I finally made a bread and didn't mess it up.
Lemme back up. I used to cook for a living, back in another life. Cook, not bake. The pastry chefs I worked with were, in my eyes anyway, gods. I would finish my prep work and watch them mix or proof or make loaves or whatever with utter envy as I could not bake. Hell, I'd screw up pancake better 'bout half the time. So, flour and I agreed on a truce where I would be allowed to make gravy and pancake batter, but nothing else. It was as if I had some substance on my skin that reacted with flour to make failure.

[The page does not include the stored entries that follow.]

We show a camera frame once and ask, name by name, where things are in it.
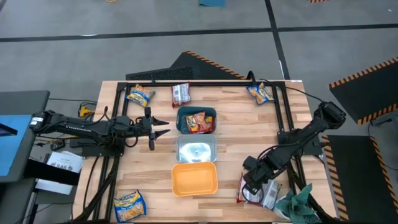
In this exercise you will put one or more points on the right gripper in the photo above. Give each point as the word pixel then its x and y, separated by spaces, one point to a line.
pixel 258 177

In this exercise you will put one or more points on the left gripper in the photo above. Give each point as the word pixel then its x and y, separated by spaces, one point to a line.
pixel 148 119

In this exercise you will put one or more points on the red yellow Maruchan noodle pack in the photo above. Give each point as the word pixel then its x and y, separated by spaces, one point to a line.
pixel 194 123
pixel 210 124

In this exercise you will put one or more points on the blue Maruchan noodle pack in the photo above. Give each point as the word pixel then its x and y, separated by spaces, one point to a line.
pixel 129 207
pixel 260 93
pixel 140 95

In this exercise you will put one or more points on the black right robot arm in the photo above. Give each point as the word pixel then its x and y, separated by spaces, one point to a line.
pixel 311 130

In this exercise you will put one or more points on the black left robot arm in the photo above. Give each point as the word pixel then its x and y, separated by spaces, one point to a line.
pixel 77 127

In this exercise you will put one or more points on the teal plastic bin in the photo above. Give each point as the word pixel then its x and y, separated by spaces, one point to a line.
pixel 181 123

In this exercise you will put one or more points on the white plastic bin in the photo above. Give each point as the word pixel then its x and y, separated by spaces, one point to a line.
pixel 196 149

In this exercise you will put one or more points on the green plant in white pot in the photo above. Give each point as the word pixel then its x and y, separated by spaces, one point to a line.
pixel 295 205

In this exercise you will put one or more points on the orange plastic bin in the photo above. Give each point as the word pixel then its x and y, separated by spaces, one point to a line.
pixel 194 179

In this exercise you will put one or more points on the black mat with striped edge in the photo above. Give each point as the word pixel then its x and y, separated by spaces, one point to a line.
pixel 317 1
pixel 192 67
pixel 357 177
pixel 367 93

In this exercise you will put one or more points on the white paper sheet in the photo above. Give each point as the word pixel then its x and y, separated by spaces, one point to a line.
pixel 62 161

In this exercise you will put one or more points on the teal floor mat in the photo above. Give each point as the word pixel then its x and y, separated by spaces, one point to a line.
pixel 212 3

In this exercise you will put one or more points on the grey side desk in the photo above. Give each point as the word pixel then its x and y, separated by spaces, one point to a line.
pixel 25 102

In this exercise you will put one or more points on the blue board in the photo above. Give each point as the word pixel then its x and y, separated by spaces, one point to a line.
pixel 15 152

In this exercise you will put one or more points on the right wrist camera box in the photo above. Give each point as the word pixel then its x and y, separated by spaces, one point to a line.
pixel 249 163

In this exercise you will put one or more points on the black aluminium table frame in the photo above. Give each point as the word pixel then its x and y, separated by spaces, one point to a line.
pixel 217 84

I even messed up the no knead recipe that Jim posted. Twice. Both attempts came out more like barely leavened hard tack.
I can't bake. I take it personally because I like to consider myself capable in the kitchen; I know techniques and recipes by heart and I can pretty much make anything. Except bread and that hurts. I'm incomplete and I want to scratch that last itch -- breads, pie crusts and quick breads.
I've decided that I will bake a loaf of bread consistently, create a pie crust from scratch (hell, I even rendered my own lard) and make biscuits. This isn't only not impossible, but it happens every day. I can do this.
Today, I decided that I would try to make biscuits for breakfast. Using the information from this article which strips away the mythology, the folklore and gives a straight up account of what biscuits need. An engineer's view, sorta. I understand (mostly) the chemistry and what is happening when food is prepared (if you want to know more, Harold McGee's book is a great read.) Avoiding the "my Gramma does it this-a-way" articles and getting to the basics was just what I needed. I followed the ideas presented and with flip and a flash -- I had a dough I could actually handle. The only variations were that I didn't bother to cut them out with a glass or a cutter, I just made six square buscuits and that I put flour on everything; my hands, the counter, the rolling pin, the dog, etc.
That may have been the trick.
I used lard, so the Mrs. wasn't too keen on them (she really dislikes all manner of pork), but I'm going to try again tonight with butter to see the difference. I'm just thrilled that I finally got it right. I've purchased the Tassajara Bread Book and I'll work on his recipe until I get that right, too. I'm heartened enough now to be disappointed again later.
The biscuits also worked with butter. I made sure to use cold butter and I put the shortened flour mixture back in the fridge for ten minutes before handling the dough. With bicuits down, here come the scones! WooHoo!